◆ Exercise prompt ◆
Go to the line that includes "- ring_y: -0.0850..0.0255" and retype it, then every line after it to the end of the data, adding nothing.

◆ Data extract ◆
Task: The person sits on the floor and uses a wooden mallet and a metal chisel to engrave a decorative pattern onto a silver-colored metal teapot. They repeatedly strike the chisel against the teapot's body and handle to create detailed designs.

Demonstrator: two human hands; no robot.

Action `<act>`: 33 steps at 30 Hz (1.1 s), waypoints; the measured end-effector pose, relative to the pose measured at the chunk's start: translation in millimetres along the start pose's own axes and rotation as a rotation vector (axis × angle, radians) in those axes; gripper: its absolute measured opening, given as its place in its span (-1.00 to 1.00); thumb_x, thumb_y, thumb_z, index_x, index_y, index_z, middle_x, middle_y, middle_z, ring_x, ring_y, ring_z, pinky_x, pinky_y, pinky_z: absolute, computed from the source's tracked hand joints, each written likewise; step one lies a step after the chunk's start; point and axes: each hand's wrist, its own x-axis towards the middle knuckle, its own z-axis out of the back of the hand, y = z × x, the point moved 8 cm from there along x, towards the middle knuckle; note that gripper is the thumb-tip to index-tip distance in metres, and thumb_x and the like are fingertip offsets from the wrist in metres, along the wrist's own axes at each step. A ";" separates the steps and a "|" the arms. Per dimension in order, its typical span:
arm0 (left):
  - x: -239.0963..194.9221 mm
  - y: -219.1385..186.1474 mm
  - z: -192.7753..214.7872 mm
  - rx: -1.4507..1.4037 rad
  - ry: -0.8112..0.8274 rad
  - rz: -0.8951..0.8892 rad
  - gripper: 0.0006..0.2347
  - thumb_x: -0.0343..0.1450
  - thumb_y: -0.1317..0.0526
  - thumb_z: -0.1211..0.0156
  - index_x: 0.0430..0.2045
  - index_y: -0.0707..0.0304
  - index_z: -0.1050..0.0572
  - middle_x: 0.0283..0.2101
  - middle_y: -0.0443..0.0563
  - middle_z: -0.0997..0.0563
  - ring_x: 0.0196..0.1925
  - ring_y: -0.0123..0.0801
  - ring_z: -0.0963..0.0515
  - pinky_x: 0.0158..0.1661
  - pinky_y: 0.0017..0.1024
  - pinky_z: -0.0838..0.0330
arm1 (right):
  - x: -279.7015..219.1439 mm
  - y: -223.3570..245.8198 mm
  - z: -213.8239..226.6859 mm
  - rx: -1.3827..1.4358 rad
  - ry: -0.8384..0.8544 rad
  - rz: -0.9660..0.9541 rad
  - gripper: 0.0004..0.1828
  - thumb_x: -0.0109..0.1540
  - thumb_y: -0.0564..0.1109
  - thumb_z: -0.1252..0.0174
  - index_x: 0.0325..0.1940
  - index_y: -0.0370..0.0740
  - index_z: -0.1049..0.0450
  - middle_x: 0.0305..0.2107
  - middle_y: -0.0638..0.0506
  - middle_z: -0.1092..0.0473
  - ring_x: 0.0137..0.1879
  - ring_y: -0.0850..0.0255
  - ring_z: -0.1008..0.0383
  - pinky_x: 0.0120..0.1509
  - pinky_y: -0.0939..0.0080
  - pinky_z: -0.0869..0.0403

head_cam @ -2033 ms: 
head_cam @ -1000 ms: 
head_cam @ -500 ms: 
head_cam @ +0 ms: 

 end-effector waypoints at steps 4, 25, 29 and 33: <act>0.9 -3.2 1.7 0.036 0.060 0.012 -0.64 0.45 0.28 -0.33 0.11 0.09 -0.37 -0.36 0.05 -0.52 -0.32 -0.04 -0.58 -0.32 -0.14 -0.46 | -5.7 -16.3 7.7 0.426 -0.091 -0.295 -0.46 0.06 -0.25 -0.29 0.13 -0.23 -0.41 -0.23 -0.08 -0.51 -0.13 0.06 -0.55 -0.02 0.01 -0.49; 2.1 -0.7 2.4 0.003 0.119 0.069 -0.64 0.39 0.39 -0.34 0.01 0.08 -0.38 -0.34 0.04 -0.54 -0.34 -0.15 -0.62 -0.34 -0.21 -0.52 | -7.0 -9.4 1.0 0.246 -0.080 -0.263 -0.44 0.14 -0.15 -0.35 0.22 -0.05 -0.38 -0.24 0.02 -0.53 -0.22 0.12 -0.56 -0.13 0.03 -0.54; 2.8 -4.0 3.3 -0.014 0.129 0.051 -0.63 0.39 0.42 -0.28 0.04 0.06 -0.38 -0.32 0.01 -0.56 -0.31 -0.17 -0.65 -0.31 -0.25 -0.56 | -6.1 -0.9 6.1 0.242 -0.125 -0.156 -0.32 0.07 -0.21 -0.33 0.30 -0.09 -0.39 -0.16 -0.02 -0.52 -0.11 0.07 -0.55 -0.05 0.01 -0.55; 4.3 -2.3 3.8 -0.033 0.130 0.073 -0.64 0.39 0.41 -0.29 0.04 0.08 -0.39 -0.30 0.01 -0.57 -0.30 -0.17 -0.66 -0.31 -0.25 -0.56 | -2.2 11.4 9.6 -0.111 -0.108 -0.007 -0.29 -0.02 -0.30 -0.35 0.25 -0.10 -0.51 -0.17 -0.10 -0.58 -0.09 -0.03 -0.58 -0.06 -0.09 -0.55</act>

◆ Answer below ◆
  - ring_y: -0.0850..0.0255
  - ring_z: -0.1008..0.0383
  - pinky_x: 0.0120..0.1509
  - pinky_y: -0.0939..0.0080
  - pinky_z: -0.0869..0.0403

head_cam @ -2033 ms: 
head_cam @ -1000 ms: 
head_cam @ -500 ms: 
head_cam @ +0 ms: 

 end-effector waypoints at steps 4, 25, 29 and 33: <act>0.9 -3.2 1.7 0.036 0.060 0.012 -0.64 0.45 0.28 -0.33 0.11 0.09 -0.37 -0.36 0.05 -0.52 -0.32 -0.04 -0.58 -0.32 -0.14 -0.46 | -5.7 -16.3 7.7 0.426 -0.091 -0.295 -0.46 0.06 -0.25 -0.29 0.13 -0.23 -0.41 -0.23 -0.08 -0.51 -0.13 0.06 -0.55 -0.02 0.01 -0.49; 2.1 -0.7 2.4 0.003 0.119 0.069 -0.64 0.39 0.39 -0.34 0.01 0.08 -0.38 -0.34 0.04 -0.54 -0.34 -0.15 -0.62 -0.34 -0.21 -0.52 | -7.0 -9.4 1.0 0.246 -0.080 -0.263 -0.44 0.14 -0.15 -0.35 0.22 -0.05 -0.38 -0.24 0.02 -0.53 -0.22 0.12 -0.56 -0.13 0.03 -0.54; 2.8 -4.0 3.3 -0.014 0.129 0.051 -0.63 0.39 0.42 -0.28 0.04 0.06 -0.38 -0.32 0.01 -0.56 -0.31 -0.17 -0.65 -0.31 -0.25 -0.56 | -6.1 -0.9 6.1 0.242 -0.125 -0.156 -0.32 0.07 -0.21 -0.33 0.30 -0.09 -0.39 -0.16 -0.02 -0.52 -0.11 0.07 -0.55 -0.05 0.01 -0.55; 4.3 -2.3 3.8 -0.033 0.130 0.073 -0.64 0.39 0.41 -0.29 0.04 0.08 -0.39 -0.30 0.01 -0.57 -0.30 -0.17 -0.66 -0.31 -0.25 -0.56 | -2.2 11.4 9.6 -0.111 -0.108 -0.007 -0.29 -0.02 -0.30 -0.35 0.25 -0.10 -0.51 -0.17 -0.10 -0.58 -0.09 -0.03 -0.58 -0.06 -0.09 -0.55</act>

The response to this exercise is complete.